Custódia (Jusqu’à la Garde – 2017)
O casal Miriam (Léa Drucker) e Antoine Besson (Denis Ménochet) acaba de se divorciar. Para garantir a proteção de seu filho do próprio pai, que ela acusa de ser violento, Miriam pede a custódia exclusiva. O juiz, no entanto, acaba concedendo custódia compartilhada ao casal.
A estreia do roteirista/diretor em longas, “Custódia” é uma experiência sensorial intensa e que suscita uma importante reflexão ao final da sessão. O público é apresentado inicialmente à versão dos personagens, pai e mãe, que é defendida por suas respectivas advogadas de defesa. Os rostos transmitem força interna, resignação, mas é pura maquiagem social, os dois, instruídos previamente, travam uma batalha judicial pela guarda do filho mais novo.
A sequência é conscientemente filmada com frieza, arrastada, não há emoção, a máquina ritualística de relacionamentos está operando uma de suas etapas, a indústria se alimenta do fracasso do casal, assim como outrora lucrou com a fantasia de felicidade projetada pelos dois. O material humano é o que menos importa nesta equação. O menino, vivido com extrema sensibilidade pelo pequeno Thomas Gioria, o único que conhece os pais em estado bruto, é o símbolo da pureza, aquele que não pediu para ser inserido no inferno dos adultos.

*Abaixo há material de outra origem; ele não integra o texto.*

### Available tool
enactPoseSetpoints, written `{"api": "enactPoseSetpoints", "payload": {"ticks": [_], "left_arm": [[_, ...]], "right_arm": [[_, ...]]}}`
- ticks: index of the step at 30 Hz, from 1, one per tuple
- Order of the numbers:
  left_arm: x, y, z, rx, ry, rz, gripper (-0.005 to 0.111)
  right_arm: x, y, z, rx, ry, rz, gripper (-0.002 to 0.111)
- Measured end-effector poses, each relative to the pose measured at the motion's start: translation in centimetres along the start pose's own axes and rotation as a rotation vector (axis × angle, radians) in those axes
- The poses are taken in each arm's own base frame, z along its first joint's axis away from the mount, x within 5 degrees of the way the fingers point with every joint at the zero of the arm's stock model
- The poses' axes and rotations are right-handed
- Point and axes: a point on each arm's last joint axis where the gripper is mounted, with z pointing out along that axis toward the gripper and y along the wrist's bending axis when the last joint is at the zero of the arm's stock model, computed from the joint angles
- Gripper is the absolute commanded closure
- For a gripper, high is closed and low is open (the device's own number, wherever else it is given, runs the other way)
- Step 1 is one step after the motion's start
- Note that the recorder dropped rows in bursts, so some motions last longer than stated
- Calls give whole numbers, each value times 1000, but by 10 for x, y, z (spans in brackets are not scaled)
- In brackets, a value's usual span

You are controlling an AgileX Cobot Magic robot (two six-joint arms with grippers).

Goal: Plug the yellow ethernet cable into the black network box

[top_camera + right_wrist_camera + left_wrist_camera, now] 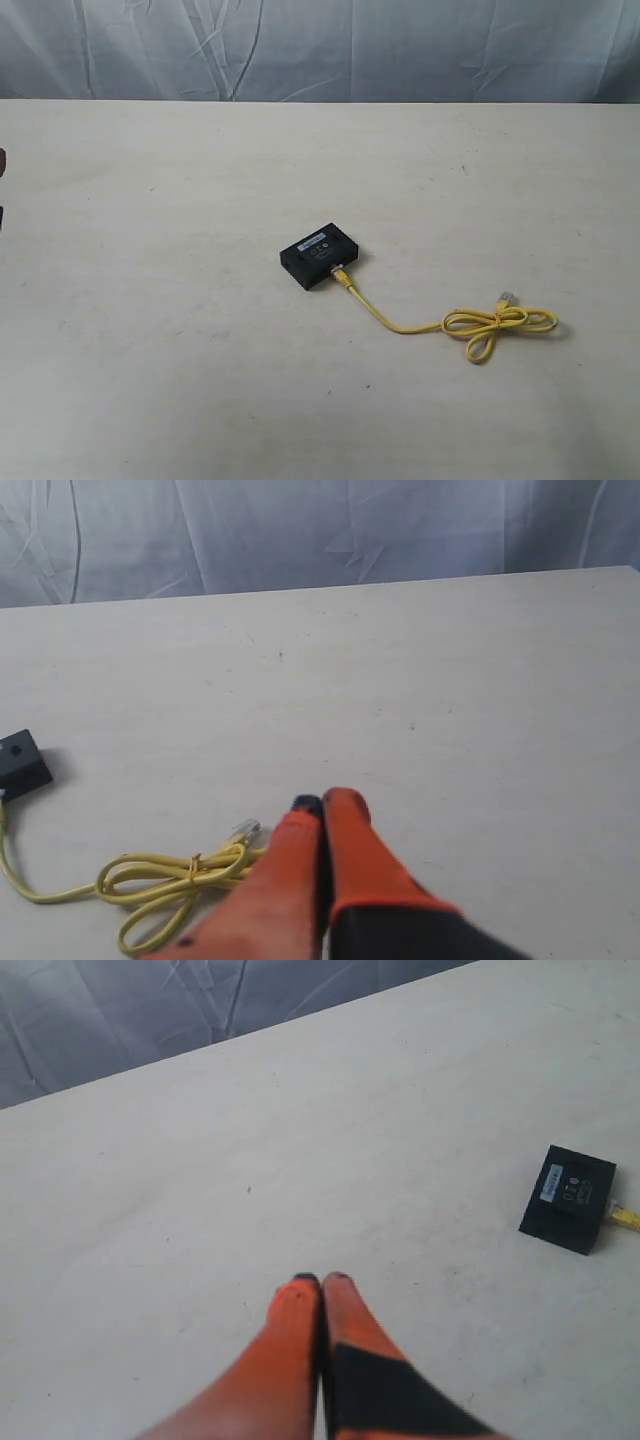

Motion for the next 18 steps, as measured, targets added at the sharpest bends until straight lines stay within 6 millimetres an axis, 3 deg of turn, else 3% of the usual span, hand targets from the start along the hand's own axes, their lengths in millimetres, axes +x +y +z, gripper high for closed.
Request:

Só quem viveu na infância a desgraça de um lar em que os pais viviam brigando sabe como este transtorno deixa cicatrizes emocionais e psicológicas profundas pelo resto da vida. A criança é submetida a um nível de stress diário altíssimo (perceba como ela sequer encara os pais, completamente desorientada), sendo utilizada como peão no tabuleiro de ódio, especialmente pelo pai, que é totalmente desequilibrado, uma bomba-relógio. A mulher esconde o novo namorado, evita ao máximo qualquer contato com o ex-marido, mas sabe que jamais será livre.
Ao aceitar um parceiro grosseirão, sem notar os vários sinais de sua latente psicopatia, ela forjou sua própria gaiola e acabou colocando em risco real os próprios filhos. A violência doméstica é o leitmotiv da trama (a cena que fecha o filme evidencia isto, focando na importância de não calar, não se omitir diante dos abusos de outrem), o roteiro insinua que já ocorria com certa frequência muito antes do divórcio, logo, não seria o bater do martelo de uma juíza que impediria o agressor de seguir seu modus operandi.
Utilizando nos apavorantes vinte minutos finais os códigos visuais do cinema de terror, Legrand consegue fazer com que o espectador também sinta medo, uma tensão insuportável, potencializando o elemento da identificação com o que se desenrola na tela.